## [YOUR OBJECTIVE]
Make an exact copy of the entries below, with all images left out.

RECORDED INFORMATION: Begin

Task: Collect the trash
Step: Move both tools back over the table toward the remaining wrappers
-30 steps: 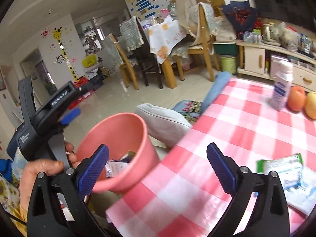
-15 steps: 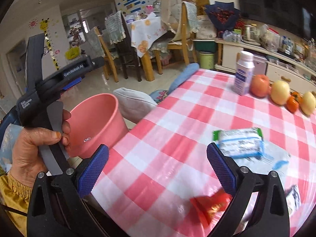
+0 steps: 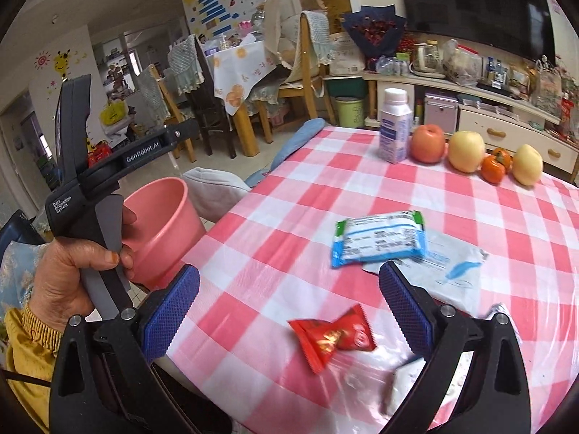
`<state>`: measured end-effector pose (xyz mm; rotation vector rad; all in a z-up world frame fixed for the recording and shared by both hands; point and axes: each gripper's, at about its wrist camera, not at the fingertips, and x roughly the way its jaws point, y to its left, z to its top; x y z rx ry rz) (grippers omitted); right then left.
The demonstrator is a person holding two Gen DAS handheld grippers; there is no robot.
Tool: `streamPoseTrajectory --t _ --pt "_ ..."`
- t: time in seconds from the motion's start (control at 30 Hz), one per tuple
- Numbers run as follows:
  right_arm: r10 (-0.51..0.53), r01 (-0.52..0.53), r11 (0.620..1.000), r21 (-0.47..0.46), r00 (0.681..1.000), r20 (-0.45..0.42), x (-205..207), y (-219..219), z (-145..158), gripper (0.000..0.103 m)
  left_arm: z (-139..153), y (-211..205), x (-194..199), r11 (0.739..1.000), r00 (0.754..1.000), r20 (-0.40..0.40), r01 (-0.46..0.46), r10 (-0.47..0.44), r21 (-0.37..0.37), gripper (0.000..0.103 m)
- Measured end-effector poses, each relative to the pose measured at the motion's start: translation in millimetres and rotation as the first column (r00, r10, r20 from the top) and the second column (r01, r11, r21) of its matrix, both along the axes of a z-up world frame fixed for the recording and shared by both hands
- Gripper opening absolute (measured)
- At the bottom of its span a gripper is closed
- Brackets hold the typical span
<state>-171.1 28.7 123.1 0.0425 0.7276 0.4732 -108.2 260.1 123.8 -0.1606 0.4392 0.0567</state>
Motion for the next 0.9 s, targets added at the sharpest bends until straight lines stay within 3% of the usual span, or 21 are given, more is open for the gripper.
streamPoseTrajectory --t 0.4,0.57,0.7,0.9 --pt "-0.076 0.076 0.997 0.006 0.997 0.026 -20.0 -50.4 -4.3 0.098 -11.9 -53.6 10.2 0.983 0.980 -0.097 0.180 -0.176 0.042 0.092" --pt "-0.115 0.116 0.993 0.009 0.993 -0.007 -27.5 -71.5 -13.7 0.098 -19.6 -76.7 11.6 0.955 0.948 -0.135 0.295 -0.289 0.026 0.092" --pt "-0.153 0.153 0.988 -0.002 0.988 -0.034 -33.4 -85.6 -19.5 0.098 -31.9 -99.6 13.8 0.904 0.883 -0.205 0.428 -0.422 -0.018 0.092" --pt "-0.291 0.295 0.956 0.008 0.948 -0.131 -33.6 -120.0 -36.6 0.098 -54.4 -131.8 4.1 0.807 0.753 -0.307 0.581 -0.582 -0.102 0.092"
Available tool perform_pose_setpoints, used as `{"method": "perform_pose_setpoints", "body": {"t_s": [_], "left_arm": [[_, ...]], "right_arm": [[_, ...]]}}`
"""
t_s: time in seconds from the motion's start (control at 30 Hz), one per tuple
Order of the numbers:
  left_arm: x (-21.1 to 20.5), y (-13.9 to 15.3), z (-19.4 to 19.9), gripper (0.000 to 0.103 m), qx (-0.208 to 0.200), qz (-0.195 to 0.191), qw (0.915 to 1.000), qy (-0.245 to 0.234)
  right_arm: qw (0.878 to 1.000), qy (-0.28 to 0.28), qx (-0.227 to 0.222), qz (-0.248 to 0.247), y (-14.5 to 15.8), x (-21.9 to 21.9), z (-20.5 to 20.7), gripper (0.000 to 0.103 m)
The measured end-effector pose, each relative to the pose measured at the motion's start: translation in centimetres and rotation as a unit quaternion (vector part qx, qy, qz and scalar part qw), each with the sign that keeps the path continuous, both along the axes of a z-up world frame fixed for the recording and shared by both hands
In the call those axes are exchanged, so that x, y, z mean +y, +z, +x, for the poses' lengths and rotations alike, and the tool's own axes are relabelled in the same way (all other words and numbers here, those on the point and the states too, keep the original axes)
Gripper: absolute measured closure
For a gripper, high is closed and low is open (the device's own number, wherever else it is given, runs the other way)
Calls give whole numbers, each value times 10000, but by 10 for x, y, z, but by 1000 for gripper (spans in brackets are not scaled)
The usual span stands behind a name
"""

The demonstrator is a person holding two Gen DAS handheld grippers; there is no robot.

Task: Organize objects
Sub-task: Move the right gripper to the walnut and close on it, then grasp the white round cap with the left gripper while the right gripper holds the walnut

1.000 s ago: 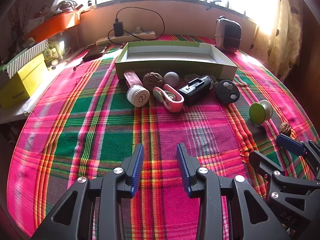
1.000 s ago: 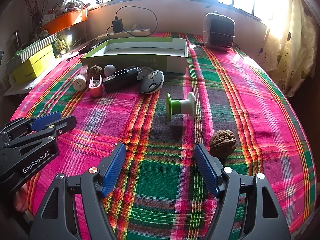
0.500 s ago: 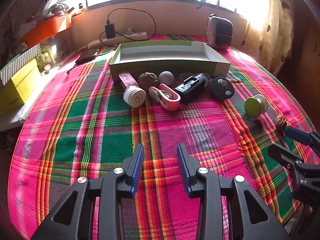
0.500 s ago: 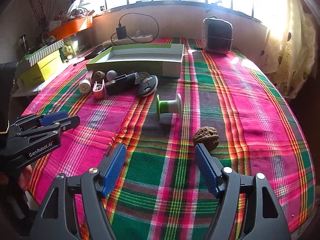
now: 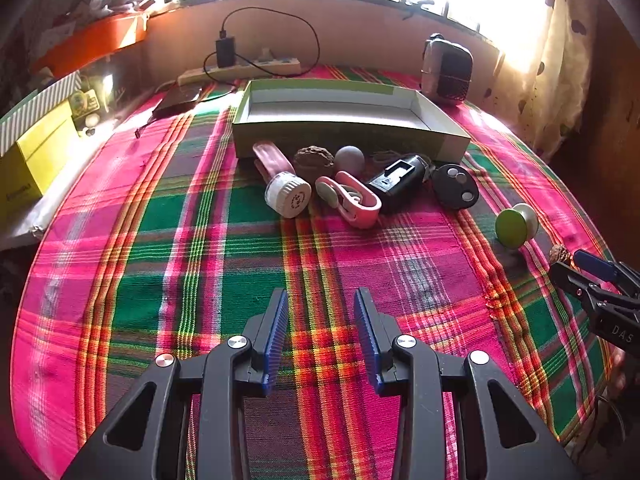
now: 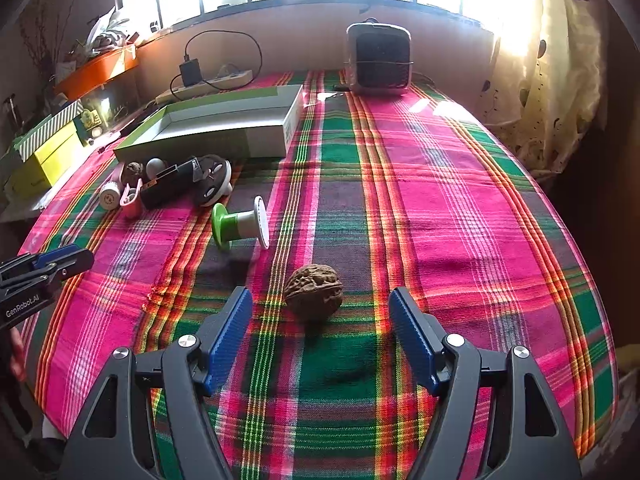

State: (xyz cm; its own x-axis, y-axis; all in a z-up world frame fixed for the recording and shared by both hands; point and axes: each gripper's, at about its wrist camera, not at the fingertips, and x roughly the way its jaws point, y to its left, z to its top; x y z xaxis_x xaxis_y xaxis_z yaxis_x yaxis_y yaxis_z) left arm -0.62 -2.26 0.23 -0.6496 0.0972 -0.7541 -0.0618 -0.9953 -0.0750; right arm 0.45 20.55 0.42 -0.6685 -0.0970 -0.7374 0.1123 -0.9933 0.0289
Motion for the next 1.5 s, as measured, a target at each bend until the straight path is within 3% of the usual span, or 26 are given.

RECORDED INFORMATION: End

## [EXERCISE RESULT]
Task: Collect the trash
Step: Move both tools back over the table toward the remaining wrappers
-30 steps: 
-15 steps: 
+0 steps: 
`<state>`: measured end-effector pose (xyz mm; rotation vector rad; all in a z-up world frame fixed for the recording and shared by both hands; point and axes: each gripper's, at about its wrist camera, not at the fingertips, and x roughly the way its jaws point, y to its left, z to its top; x y z rx ry rz) (grippers omitted); right then left.
The demonstrator is a person holding two Gen DAS handheld grippers; there is no robot.
Tool: `streamPoseTrajectory --t _ --pt "_ ..."`
- t: time in seconds from the motion's start (control at 30 Hz), one per tuple
- Numbers run as follows:
  right_arm: r10 (-0.51..0.53), r01 (-0.52..0.53), r11 (0.620..1.000), r21 (-0.47..0.46), r00 (0.681..1.000), r20 (-0.45..0.42), x (-205..207), y (-219..219), z (-145..158), gripper (0.000..0.103 m)
  left_arm: z (-139..153), y (-211..205), x (-194..199), r11 (0.739..1.000), r00 (0.754..1.000), r20 (-0.40..0.40), r01 (-0.46..0.46), r10 (-0.47..0.44), r21 (-0.37..0.37), gripper (0.000..0.103 m)
- Measured end-effector poses, each relative to the pose measured at the motion's start: translation in millimetres and rotation as the first column (r00, r10, r20 from the top) and the second column (r01, r11, r21) of its matrix, both along the axes of a z-up world frame fixed for the recording and shared by both hands
- Gripper opening absolute (measured)
- At the bottom of its span a gripper is closed
- Brackets hold the typical span
<state>-171.1 28.7 123.1 0.0425 0.7276 0.4732 -108.2 260.1 123.8 -0.1606 0.4392 0.0567</state>
Motion for the next 0.9 s, targets added at the sharpest bends until straight lines stay within 3% of the usual span, or 21 are given, more is open for the gripper.
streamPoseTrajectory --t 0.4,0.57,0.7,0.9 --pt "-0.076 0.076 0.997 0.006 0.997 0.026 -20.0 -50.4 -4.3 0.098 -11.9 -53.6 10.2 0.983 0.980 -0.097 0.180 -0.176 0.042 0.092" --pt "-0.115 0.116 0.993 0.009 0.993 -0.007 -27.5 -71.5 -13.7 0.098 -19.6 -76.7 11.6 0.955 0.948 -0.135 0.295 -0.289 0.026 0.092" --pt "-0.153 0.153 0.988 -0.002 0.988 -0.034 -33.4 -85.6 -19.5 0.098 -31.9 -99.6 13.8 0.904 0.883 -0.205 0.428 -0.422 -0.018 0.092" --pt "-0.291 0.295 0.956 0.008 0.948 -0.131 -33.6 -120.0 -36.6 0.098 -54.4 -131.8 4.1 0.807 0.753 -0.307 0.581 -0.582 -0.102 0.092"
Available tool perform_pose_setpoints, used as `{"method": "perform_pose_setpoints", "body": {"t_s": [_], "left_arm": [[_, ...]], "right_arm": [[_, ...]]}}`
"""
t_s: time in seconds from the motion's start (control at 30 Hz), one per tuple
Order of the numbers:
  left_arm: x (-21.1 to 20.5), y (-13.9 to 15.3), z (-19.4 to 19.9), gripper (0.000 to 0.103 m), qx (-0.208 to 0.200), qz (-0.195 to 0.191), qw (0.915 to 1.000), qy (-0.245 to 0.234)
  right_arm: qw (0.878 to 1.000), qy (-0.28 to 0.28), qx (-0.227 to 0.222), qz (-0.248 to 0.247), y (-14.5 to 15.8), x (-21.9 to 21.9), z (-20.5 to 20.7), gripper (0.000 to 0.103 m)
The measured end-effector pose, each relative to the pose measured at the motion's start: translation in centimetres and rotation as a unit quaternion (vector part qx, qy, qz and scalar part qw), each with the sign that keeps the path continuous, both along the axes of a z-up world frame fixed for the recording and shared by both hands
In the call those axes are exchanged, so that x, y, z mean +y, +z, +x, for the poses' lengths and rotations alike, and the tool's own axes are relabelled in the same way (all other words and numbers here, those on the point and the states too, keep the original axes)
Gripper: absolute measured closure
For a gripper, high is closed and low is open (the device's own number, wherever else it is given, runs the other way)
Calls give whole numbers, each value times 10000, but by 10 for x, y, z, but by 1000 for gripper (spans in brackets are not scaled)
The usual span stands behind a name
"""

The demonstrator is a person holding two Gen DAS handheld grippers; there is no robot.

Task: Organize objects
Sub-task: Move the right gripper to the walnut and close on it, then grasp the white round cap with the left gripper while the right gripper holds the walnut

1.000 s ago: 
1.000 s ago: 
0.500 s ago: 
0.500 s ago: 
now: 
now: 

State: (xyz cm; its own x-axis, y-axis; all in a z-up world frame fixed for the recording and shared by both hands; point and axes: each gripper's, at about its wrist camera, not at the fingertips, and x roughly the way its jaws point, y to its left, z to its top; x y z xaxis_x xaxis_y xaxis_z yaxis_x yaxis_y yaxis_z) left arm -0.62 -2.26 0.23 -0.6496 0.0972 -0.7541 -0.0618 -0.9953 -0.0750; right arm 0.45 20.55 0.42 -0.6685 -0.0970 -0.7374 0.1123 -0.9933 0.0289
Motion for the next 1.5 s, as measured, a target at each bend until the straight path is within 3% of the usual span, or 26 are given.

This output requires no further additions.